_What you are asked to do_
Images are not part of the copy; transcribe all the data exactly.

_The data_

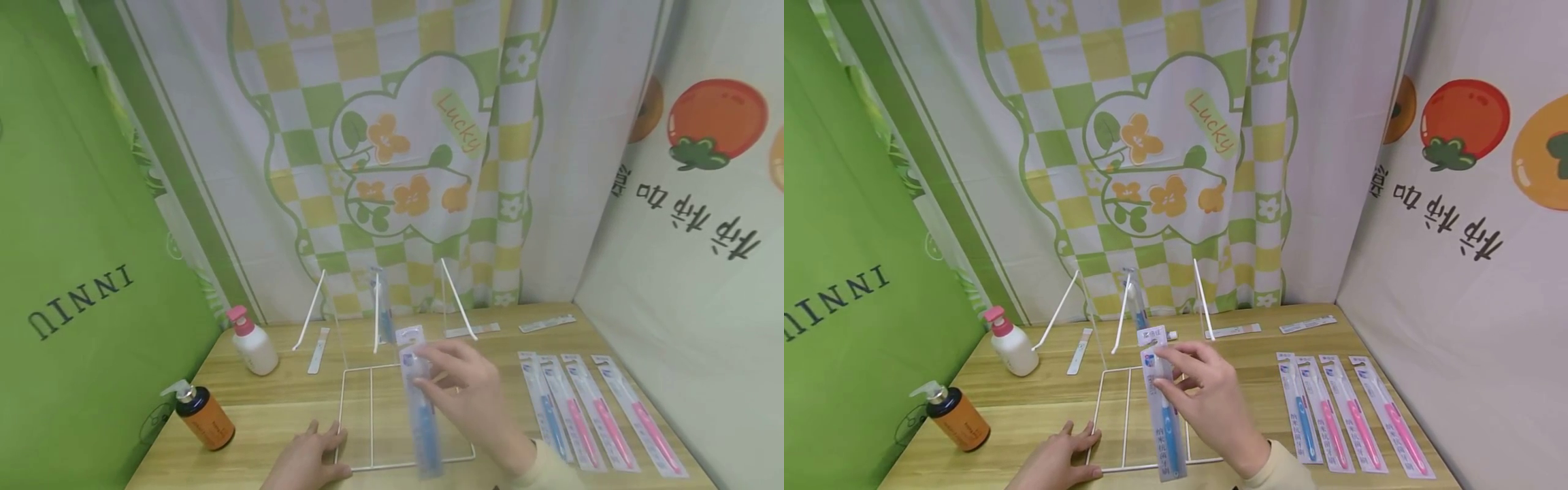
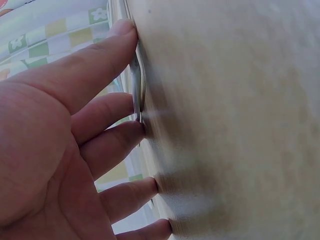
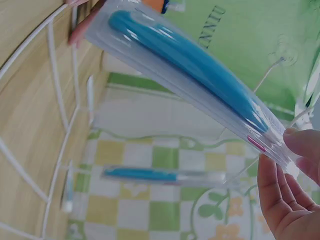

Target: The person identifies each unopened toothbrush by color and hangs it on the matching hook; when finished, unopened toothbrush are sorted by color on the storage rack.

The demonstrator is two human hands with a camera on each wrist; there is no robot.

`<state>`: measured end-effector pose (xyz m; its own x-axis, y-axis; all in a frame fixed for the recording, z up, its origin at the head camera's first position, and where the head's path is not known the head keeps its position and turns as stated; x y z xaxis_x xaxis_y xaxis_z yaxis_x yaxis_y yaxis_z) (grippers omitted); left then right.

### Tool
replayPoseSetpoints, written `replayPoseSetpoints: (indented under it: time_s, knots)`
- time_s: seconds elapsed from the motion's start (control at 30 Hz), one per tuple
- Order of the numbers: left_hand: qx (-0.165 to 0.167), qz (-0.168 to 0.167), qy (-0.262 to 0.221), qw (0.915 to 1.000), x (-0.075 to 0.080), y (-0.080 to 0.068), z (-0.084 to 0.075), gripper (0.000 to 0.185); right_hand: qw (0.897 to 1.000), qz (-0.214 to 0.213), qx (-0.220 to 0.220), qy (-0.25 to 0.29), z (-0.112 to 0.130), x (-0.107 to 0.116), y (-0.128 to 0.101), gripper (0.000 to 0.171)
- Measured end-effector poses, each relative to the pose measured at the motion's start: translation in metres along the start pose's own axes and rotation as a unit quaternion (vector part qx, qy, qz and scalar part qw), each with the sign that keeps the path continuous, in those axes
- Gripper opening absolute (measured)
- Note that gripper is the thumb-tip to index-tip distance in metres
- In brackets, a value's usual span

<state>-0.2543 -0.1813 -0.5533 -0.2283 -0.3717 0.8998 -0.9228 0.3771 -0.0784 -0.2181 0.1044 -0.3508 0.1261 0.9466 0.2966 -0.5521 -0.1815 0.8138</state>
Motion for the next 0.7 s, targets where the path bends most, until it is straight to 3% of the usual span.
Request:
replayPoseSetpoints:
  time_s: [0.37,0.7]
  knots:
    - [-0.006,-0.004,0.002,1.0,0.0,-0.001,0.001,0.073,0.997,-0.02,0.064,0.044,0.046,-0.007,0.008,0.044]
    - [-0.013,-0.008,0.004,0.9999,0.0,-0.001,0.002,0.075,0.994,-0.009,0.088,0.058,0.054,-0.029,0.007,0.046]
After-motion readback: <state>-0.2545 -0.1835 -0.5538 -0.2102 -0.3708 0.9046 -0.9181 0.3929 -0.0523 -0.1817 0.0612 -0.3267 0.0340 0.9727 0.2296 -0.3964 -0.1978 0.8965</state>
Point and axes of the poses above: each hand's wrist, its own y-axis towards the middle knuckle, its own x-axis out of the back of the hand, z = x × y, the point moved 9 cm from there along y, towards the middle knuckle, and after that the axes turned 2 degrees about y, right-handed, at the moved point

_Your response_
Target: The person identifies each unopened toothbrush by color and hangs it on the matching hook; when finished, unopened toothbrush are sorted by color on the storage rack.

The demonstrator is two human hands with a camera on each wrist; there is no robot.

`<state>`: measured end-effector pose (xyz m; its own x-axis, y-axis; all in a frame fixed for the recording, z up, its origin at the head camera's first position, and where the head's path is not known the head keeps its position and turns as stated; x y z xaxis_x xaxis_y xaxis_z yaxis_x yaxis_y yaxis_z) (grippers omitted); left then right.

### Tool
replayPoseSetpoints, written `replayPoseSetpoints: (indented under it: time_s, knots)`
- time_s: seconds elapsed from the motion's start (control at 30 Hz), one per tuple
- Order of the numbers: left_hand: qx (-0.165 to 0.167), qz (-0.168 to 0.167), qy (-0.262 to 0.221), qw (0.915 to 1.000), x (-0.075 to 0.080), y (-0.080 to 0.068), z (-0.084 to 0.075), gripper (0.000 to 0.185); right_hand: qw (0.897 to 1.000), qz (-0.214 to 0.213), qx (-0.220 to 0.220), qy (-0.25 to 0.29), z (-0.112 to 0.130), x (-0.107 to 0.116), y (-0.128 to 0.101), gripper (0.000 to 0.171)
- Measured end-effector poses, each relative to the pose measured at the motion's start: translation in metres along the start pose's own axes and rotation as a unit quaternion (vector part qx, qy, qz and scalar part qw), each with the sign that keeps the path continuous, in those axes
- Gripper opening absolute (measured)
- Note that gripper is the thumb-tip to index-tip distance in metres
- In brackets, a value's usual span

<state>-0.2543 -0.1813 -0.5533 -0.2283 -0.3717 0.8998 -0.9228 0.3771 -0.0784 -0.2181 0.1044 -0.3508 0.1261 0.9466 0.2966 -0.5521 -0.1815 0.8138</state>
Motion for the next 0.7 s, targets where the path bends most, until it is straight to 3% of the usual span.
Request:
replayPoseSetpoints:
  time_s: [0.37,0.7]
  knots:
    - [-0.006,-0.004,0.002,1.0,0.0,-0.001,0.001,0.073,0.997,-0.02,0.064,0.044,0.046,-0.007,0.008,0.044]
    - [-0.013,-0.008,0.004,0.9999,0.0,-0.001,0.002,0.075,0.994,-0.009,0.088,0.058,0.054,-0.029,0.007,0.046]
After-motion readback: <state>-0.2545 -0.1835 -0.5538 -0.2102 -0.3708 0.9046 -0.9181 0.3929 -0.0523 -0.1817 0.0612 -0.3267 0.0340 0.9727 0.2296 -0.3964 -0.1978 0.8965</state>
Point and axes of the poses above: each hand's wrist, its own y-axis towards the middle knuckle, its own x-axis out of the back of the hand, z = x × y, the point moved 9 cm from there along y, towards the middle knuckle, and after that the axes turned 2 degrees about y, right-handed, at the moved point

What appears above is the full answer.